On the 17th day of April, 1961, a judgment was entered granting Mrs. Preston a divorce and dividing the community property, awarding to Mrs. Preston certain household and personal property, including an automobile and “the sum of $10,000.00 in cash, which the court hereby ordered the defendant to produce as hereinafter set forth.” There was awarded to Preston “all personal property now in his possession except that which is hereinabove awarded to the plaintiff.”

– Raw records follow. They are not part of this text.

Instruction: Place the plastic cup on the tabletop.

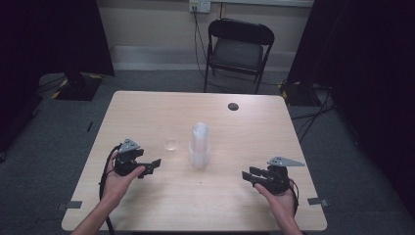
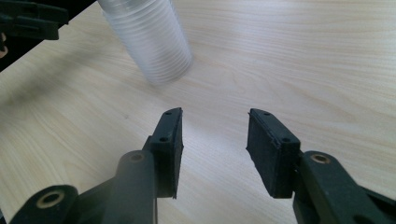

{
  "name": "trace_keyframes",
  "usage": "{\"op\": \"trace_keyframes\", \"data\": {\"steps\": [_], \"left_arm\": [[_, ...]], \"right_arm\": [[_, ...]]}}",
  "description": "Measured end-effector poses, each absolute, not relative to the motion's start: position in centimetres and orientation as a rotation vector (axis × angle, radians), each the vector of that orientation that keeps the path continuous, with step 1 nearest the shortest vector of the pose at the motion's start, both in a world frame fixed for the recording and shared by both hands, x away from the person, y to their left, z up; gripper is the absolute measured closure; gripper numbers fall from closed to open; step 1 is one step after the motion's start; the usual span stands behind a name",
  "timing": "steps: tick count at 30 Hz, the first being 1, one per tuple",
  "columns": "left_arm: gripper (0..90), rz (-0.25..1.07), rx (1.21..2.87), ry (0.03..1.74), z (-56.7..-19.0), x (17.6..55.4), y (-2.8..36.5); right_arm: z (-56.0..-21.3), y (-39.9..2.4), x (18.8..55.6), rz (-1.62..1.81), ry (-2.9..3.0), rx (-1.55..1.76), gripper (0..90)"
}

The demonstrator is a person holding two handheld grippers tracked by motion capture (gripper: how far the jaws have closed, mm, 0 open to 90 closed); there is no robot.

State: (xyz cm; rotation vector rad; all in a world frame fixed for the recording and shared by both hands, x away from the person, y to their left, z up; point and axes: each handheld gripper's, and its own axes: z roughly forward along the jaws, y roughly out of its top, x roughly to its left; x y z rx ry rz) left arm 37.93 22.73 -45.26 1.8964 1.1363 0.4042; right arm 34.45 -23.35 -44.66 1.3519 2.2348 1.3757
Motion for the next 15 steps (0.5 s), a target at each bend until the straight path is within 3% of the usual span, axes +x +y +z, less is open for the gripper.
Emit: {"op": "trace_keyframes", "data": {"steps": [15], "left_arm": [[16.3, 0.454, 2.0, 1.021, -45.6, 34.0, 22.5]], "right_arm": [[-45.0, -23.7, 34.3, 1.371, 2.224, 1.368, 55.4]]}}
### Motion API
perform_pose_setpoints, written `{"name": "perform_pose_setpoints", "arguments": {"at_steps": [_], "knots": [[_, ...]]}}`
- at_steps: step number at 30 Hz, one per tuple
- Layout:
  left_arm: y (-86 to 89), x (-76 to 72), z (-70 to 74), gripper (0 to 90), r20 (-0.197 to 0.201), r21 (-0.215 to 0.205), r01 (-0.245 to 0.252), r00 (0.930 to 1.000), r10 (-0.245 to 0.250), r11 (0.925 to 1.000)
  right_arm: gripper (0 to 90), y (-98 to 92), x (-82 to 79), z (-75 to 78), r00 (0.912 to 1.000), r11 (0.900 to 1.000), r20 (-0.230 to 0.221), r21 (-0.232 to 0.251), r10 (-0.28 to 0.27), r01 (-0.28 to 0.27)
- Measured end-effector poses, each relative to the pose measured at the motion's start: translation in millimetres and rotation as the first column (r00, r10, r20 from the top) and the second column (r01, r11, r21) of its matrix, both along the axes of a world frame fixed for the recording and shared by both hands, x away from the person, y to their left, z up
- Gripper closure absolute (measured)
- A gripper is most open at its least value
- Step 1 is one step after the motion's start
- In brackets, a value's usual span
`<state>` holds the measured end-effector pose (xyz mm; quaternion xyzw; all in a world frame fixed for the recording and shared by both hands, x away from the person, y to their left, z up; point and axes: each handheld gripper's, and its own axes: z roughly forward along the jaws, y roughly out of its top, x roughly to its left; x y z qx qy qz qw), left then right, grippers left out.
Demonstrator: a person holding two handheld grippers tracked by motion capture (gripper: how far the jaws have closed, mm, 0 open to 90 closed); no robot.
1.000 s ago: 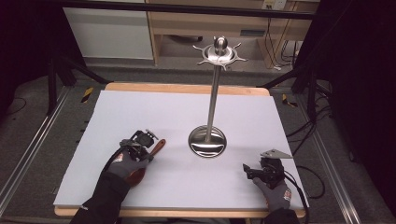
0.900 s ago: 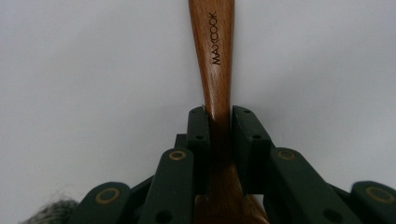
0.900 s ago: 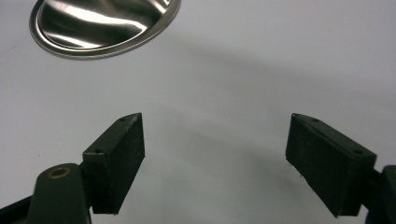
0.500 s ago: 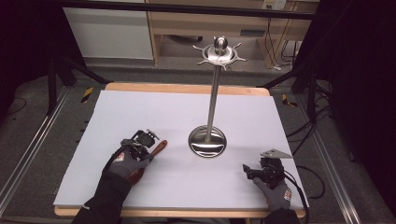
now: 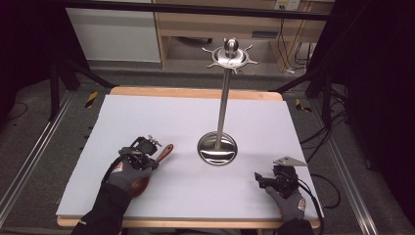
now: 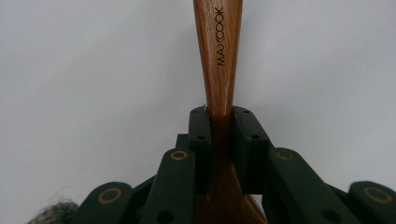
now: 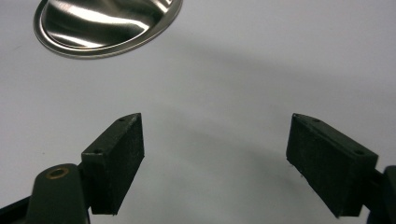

As provided in his order of the 9th day of March the court then proceeded to a determination of the punishment to be inflicted upon Preston for his contempt of court in failing to pay over the money into the registry of the court. This order incorporated in the divorce decree reads as follows:

“IT IS FURTHER ORDERED, that the defendant be and he is hereby ordered committed to the Tarrant County [382]*382Jail of Tarrant County, Texas, for his failure to comply with the order of this Court heretofore entered that he produce the sum of $21,000.00 before this Court on or before March 9th, 1961, at 10:00 A.M., all as set forth in this Court’s judgment of contempt signed and entered by this Court on March 28th, 1961, and to be there held and confined for a period of three full days of twenty-four hours each, and thereafter to be held and confined until he shall have produced and delivered to the Clerk of this Court, for the use and benefit of the plaintiff, the said sum of $10,000.00, whereupon he shall have purged himself of contempt of this Court. The Sheriff or any constable of Tarrant County, Texas, is hereby ordered and directed to seize the person of the said William C. Preston, Jr., and to so hold and confine him in said jail for the periods and time hereinabove set out.”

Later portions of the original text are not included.